2007 aviation accident in the Philippines

Philippine Airlines Flight 475 was a scheduled passenger flight operated by an Airbus A320 from Manila's Ninoy Aquino International Airport to Butuan's Bancasi Airport that overran the runway at Butuan airport.

==Accident==

At approximately 6:25 a.m. on October 26, 2007, Philippine Airlines Flight 475 overshot the runway while landing at Butuan (Bancasi) Airport. There were no fatalities among the aircraft's crew and passengers.

The aircraft, an Airbus A320-214 with the tail number RP-C3224, was destroyed during the incident and subsequently written off. After overrunning the runway, the A320 plowed into a bean field before hitting some coconut trees.

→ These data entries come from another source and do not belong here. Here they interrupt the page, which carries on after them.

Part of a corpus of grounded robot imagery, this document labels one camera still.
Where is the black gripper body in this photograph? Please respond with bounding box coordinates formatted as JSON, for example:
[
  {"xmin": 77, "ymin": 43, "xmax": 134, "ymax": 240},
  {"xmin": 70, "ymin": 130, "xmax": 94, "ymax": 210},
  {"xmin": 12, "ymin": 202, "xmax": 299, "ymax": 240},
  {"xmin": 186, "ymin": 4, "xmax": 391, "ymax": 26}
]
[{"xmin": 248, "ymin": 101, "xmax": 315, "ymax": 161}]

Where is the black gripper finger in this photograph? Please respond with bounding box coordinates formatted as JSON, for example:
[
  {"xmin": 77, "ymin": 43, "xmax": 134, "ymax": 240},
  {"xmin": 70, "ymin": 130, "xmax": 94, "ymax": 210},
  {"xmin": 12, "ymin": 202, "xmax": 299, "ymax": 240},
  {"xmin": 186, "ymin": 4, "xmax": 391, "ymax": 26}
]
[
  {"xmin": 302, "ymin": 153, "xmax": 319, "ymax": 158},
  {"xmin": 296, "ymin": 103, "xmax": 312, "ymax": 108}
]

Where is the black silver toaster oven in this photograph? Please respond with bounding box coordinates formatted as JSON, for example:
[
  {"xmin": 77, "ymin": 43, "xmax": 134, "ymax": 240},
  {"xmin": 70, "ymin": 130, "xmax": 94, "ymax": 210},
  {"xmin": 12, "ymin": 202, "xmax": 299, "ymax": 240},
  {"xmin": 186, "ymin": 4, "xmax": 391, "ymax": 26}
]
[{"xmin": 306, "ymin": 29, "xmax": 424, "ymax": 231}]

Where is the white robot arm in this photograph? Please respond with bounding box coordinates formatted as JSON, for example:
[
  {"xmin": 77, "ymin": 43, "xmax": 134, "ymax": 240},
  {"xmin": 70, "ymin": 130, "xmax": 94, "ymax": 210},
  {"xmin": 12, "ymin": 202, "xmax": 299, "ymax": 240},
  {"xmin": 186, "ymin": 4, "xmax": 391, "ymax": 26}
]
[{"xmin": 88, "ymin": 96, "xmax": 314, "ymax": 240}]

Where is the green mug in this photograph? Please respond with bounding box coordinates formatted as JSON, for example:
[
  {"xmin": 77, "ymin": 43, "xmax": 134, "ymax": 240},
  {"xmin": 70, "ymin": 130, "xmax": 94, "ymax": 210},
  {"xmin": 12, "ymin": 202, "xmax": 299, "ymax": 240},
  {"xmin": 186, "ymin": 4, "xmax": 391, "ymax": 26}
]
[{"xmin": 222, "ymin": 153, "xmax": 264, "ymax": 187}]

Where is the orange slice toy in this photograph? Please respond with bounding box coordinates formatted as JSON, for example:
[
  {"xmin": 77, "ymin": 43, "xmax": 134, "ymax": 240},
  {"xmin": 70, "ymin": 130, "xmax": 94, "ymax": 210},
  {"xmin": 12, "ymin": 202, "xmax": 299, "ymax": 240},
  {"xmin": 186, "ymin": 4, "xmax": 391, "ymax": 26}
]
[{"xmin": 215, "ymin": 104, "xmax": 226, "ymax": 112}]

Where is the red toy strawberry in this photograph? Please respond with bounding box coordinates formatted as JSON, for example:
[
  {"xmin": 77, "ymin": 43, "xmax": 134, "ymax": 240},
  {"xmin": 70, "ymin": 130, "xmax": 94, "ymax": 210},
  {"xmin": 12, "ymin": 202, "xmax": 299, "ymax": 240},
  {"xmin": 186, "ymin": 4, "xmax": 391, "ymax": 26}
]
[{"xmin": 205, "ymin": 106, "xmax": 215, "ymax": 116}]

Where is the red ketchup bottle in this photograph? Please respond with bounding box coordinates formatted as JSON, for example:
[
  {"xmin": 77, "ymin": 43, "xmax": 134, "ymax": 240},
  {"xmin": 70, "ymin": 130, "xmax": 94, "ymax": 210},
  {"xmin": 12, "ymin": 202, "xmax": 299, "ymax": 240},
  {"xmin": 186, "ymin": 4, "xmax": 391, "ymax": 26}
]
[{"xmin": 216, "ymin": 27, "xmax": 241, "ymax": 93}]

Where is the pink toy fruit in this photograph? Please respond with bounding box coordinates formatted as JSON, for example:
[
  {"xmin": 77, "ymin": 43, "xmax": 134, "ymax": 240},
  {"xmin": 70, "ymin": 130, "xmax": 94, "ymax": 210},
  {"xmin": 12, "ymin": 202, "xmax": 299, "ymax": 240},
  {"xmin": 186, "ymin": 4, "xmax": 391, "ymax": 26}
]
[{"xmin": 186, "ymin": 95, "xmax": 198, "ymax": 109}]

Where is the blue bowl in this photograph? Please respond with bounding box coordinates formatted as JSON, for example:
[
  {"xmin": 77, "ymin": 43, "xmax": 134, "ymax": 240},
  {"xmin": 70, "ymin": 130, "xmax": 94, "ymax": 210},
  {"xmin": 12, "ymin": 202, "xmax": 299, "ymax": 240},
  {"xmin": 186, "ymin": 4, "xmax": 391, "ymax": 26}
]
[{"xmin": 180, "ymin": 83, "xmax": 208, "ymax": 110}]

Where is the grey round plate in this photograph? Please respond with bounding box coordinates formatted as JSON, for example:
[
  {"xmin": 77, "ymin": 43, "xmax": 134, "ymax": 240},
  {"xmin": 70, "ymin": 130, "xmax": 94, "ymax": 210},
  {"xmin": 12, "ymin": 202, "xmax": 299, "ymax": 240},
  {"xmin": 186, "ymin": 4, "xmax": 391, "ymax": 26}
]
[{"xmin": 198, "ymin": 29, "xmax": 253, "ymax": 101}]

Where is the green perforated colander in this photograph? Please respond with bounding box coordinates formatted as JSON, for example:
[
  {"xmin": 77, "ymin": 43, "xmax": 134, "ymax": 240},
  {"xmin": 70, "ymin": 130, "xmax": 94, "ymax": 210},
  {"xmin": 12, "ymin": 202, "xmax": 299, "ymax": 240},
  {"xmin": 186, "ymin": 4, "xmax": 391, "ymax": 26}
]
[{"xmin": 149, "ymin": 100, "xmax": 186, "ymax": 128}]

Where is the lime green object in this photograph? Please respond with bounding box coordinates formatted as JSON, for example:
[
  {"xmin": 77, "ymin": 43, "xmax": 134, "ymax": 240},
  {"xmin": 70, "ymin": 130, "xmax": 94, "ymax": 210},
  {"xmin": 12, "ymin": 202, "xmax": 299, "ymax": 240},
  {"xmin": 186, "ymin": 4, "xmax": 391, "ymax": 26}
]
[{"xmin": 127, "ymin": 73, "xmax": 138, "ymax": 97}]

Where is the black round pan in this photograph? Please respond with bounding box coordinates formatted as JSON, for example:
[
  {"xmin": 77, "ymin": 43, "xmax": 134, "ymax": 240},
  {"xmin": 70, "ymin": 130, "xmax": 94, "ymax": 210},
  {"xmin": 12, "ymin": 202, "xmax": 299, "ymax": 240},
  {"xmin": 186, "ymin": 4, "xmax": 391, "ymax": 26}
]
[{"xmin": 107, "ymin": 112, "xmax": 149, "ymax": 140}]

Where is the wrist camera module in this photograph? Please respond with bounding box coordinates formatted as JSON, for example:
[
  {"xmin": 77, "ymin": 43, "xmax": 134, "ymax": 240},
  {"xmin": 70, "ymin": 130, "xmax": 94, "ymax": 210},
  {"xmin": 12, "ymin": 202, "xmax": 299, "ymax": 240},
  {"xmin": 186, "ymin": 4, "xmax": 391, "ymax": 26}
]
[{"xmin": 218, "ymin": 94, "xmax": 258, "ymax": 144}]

Nineteen people suffered injuries; the pilot and co-pilot suffered neck and nose injuries, and several people were taken to a hospital. Most injuries were sustained during the emergency evacuation.

== Aftermath ==
Bancasi Airport was closed for at least 1 day as air transport authorities evaluated the facility's ability to continue handling flights.

== Cause ==
The cause of the accident is believed to be pilot error.

According to eye-witness reports, the airliner landed past the initial touchdown zone of the runway, which left inadequate distance for it to slow down, causing the airliner to run off the runway.